The common approaches for a proximal (long head) biceps repair surgery include a biceps tenotomy and a biceps tenodesis. A biceps tenotomy involves cutting the proximal (long head) biceps at its starting point, making it retract from the shoulder joint. In a biceps tenodesis procedure, the proximal biceps is cut at its starting point, or the end of the tendon is found if already ruptured, and then it is reattached to the humerus bone lower down. These surgeries may be performed as keyhole surgeries or with a small incision.

After Surgery

The surgery can be performed as a day procedure, or the patient may be required to stay overnight, depending on Mr. Chua’s assessment. As mentioned above, proximal (long head) biceps repair procedures are often performed in conjunction with other repairing surgeries for rotator cuff repair or subacromial bursitis decompression. Depending on the type of surgery that Mr. Chua performs, the arm may need to be immobilised for 4 weeks in a sling or brace.

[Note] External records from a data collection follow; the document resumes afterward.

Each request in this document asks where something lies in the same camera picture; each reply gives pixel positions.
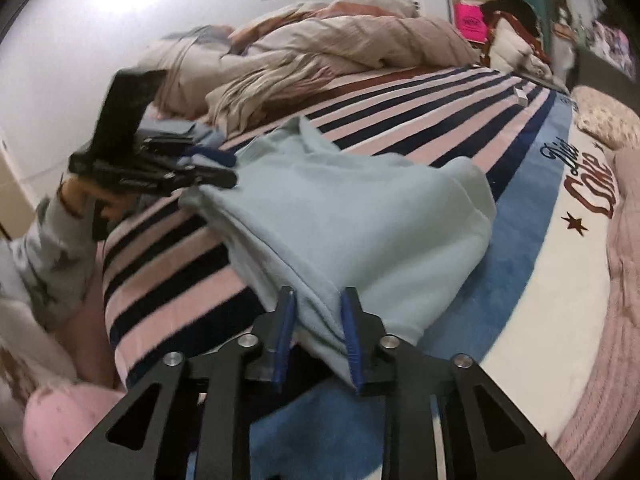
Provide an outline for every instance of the person's arm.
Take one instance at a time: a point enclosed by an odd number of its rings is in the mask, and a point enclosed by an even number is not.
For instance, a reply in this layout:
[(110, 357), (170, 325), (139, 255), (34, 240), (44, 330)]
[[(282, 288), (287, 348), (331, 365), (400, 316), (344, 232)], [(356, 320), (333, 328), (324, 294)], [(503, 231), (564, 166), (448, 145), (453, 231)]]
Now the person's arm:
[(96, 243), (92, 240), (95, 198), (108, 202), (103, 216), (119, 218), (130, 198), (71, 176), (54, 198), (46, 198), (23, 238), (10, 249), (27, 289), (36, 320), (54, 330), (84, 298), (91, 278)]

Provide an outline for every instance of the silver bolt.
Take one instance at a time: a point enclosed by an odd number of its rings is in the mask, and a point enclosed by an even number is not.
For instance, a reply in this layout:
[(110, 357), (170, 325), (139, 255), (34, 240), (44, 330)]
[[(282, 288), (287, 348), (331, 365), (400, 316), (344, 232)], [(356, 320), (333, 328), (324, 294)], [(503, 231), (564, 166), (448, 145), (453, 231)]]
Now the silver bolt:
[(471, 368), (474, 360), (466, 354), (458, 354), (453, 358), (453, 364), (458, 368)]
[(382, 348), (398, 348), (400, 346), (400, 340), (394, 335), (385, 335), (380, 338), (380, 346)]
[(177, 366), (182, 362), (182, 354), (180, 352), (169, 352), (162, 358), (162, 362), (167, 366)]
[(238, 344), (245, 348), (256, 346), (258, 344), (258, 341), (260, 340), (253, 334), (244, 334), (238, 338)]

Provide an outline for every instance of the leopard print pillow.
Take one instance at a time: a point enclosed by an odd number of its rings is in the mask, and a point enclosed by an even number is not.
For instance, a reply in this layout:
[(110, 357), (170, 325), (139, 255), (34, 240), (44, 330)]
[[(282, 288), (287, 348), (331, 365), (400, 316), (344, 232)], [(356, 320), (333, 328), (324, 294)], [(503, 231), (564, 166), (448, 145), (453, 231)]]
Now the leopard print pillow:
[(640, 148), (640, 118), (613, 97), (587, 86), (571, 94), (578, 104), (576, 126), (612, 150)]

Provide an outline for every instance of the striped bedsheet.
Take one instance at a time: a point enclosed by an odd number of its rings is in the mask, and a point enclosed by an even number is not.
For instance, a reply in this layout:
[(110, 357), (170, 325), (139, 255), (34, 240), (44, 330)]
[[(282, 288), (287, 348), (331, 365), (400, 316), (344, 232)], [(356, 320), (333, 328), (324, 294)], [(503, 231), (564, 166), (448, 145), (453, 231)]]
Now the striped bedsheet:
[[(527, 94), (527, 107), (514, 88)], [(315, 99), (300, 113), (341, 149), (396, 152), (437, 167), (463, 155), (485, 171), (498, 209), (490, 248), (420, 347), (480, 360), (536, 428), (558, 440), (598, 349), (609, 290), (607, 207), (616, 200), (600, 147), (572, 127), (572, 102), (486, 68), (350, 80)], [(280, 122), (226, 147), (241, 149)], [(209, 351), (264, 311), (230, 268), (220, 238), (179, 210), (176, 196), (111, 234), (104, 299), (128, 386), (166, 352)], [(378, 400), (357, 399), (329, 380), (254, 424), (253, 472), (379, 476), (382, 419)]]

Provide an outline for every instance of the pink bag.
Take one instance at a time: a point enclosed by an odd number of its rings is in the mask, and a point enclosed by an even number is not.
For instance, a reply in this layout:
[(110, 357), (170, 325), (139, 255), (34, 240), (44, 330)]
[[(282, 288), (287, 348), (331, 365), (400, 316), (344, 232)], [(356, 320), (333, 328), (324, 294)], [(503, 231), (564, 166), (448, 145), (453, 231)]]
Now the pink bag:
[(486, 25), (482, 20), (482, 10), (475, 5), (454, 4), (456, 28), (469, 41), (484, 43), (486, 41)]

The arm should not be used for strenuous activity for at least 12 weeks.

It is crucial that you follow the advice given to you by Mr. Chua, in order for the arm to heal properly, and retain full function.


Mr. Chua will advise you in regards to the introduction of resistance exercises, within your rehabilitation plan. The plan will involve a slow introduction of movement to the arm, and physiotherapy may be prescribed.